EXERCISE MATERIAL>
[Start of section]

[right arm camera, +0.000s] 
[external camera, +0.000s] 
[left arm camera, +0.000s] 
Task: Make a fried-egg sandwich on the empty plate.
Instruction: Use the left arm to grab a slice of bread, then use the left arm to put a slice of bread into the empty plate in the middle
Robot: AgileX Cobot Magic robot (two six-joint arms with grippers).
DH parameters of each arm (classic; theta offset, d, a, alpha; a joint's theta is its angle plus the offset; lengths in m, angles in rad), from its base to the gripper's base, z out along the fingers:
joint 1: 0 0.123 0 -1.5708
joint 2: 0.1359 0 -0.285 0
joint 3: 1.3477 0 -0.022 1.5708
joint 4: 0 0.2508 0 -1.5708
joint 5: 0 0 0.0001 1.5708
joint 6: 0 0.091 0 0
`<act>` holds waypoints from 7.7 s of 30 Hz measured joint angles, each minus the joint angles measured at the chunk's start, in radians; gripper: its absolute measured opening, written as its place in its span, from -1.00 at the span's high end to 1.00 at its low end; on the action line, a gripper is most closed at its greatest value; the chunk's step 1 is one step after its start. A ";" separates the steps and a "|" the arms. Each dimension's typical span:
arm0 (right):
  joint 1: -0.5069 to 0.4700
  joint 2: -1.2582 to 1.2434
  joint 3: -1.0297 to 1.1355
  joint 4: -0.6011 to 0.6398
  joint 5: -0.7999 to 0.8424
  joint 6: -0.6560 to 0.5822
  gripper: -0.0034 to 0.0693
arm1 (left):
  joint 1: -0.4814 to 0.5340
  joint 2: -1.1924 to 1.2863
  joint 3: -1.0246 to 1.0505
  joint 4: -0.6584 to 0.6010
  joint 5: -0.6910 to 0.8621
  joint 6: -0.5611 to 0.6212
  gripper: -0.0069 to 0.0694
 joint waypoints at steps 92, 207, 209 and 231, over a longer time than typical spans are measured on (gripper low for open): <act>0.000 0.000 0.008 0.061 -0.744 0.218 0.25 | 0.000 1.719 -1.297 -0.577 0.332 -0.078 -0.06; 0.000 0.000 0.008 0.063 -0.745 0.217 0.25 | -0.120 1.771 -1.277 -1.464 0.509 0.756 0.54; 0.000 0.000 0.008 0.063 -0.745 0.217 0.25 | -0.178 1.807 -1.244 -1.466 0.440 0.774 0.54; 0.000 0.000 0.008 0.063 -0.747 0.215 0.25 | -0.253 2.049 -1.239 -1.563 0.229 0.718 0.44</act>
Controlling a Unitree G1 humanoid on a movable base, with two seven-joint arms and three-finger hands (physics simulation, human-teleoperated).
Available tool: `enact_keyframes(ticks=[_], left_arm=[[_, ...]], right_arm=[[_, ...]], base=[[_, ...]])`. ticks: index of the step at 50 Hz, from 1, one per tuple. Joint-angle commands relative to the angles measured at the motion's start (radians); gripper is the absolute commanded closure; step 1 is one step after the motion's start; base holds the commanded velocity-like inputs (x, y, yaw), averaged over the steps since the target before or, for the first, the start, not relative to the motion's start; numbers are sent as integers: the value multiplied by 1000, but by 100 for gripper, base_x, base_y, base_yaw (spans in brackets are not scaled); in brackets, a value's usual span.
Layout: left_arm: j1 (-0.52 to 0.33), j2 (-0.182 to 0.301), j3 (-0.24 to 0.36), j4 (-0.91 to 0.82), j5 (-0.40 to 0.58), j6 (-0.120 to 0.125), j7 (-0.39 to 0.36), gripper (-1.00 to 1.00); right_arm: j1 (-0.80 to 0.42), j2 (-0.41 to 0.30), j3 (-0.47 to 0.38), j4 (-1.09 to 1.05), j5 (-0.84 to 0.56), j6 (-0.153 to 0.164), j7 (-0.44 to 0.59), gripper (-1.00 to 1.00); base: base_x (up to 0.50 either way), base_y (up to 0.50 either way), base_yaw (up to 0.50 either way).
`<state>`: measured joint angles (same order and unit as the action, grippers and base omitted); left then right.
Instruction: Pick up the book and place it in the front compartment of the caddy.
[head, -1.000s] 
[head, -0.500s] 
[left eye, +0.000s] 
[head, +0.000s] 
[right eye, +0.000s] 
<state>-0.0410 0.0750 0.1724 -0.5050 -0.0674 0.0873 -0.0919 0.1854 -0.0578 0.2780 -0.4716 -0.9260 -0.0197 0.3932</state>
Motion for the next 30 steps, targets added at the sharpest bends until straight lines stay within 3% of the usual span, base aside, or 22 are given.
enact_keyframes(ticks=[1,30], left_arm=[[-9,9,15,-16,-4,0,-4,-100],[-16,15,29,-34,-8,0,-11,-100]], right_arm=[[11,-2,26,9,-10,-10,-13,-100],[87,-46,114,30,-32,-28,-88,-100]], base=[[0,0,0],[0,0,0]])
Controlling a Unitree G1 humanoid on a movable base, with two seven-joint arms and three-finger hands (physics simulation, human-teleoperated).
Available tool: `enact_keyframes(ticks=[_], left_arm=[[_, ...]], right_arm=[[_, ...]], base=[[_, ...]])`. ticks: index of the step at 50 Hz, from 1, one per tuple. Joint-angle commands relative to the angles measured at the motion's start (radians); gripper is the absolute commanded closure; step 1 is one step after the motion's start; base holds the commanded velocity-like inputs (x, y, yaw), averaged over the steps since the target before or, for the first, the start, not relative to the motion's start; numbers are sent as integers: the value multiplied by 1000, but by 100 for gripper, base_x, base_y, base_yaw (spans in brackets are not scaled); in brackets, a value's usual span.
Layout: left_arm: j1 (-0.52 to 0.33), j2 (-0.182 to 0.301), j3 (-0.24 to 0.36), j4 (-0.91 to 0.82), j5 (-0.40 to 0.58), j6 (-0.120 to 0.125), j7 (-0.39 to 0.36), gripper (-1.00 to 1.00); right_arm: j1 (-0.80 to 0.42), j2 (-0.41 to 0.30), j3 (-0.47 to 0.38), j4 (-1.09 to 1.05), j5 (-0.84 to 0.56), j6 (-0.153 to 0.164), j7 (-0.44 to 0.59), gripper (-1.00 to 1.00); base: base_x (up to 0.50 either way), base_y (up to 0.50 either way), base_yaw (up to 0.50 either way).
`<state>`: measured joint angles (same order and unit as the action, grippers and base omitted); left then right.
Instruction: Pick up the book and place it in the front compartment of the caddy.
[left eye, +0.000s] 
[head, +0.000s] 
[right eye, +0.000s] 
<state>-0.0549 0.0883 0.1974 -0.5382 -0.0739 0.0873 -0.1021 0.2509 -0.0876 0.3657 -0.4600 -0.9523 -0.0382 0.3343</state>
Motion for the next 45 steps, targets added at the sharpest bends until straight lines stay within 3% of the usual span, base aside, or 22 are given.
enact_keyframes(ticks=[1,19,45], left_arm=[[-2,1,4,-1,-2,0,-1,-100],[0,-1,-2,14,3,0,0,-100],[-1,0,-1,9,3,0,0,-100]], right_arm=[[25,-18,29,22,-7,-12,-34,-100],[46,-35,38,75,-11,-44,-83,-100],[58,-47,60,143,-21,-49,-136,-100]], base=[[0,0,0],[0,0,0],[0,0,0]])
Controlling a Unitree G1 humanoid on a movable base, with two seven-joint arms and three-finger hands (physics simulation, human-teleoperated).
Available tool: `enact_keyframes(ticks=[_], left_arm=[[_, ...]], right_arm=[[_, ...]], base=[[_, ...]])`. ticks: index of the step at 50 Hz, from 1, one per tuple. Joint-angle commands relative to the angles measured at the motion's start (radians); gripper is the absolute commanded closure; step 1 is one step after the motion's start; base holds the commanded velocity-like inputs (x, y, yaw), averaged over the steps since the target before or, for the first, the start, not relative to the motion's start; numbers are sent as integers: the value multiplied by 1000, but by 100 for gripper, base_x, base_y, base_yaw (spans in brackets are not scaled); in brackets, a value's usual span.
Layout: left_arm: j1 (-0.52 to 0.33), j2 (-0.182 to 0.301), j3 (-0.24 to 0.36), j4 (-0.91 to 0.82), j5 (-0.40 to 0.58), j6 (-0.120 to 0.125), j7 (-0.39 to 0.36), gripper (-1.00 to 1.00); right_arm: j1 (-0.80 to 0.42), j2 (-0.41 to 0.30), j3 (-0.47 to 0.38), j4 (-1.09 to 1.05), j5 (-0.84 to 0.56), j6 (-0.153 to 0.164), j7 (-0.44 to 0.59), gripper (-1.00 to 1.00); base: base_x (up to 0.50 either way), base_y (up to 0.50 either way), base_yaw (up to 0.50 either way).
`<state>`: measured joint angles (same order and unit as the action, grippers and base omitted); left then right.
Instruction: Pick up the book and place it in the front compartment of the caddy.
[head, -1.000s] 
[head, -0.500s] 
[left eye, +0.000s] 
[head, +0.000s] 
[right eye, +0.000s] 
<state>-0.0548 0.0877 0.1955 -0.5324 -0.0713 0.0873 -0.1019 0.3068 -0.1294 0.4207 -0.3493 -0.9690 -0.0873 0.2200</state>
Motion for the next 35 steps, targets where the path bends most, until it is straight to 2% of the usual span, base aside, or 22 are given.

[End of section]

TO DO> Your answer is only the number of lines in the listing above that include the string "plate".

THE ANSWER> 2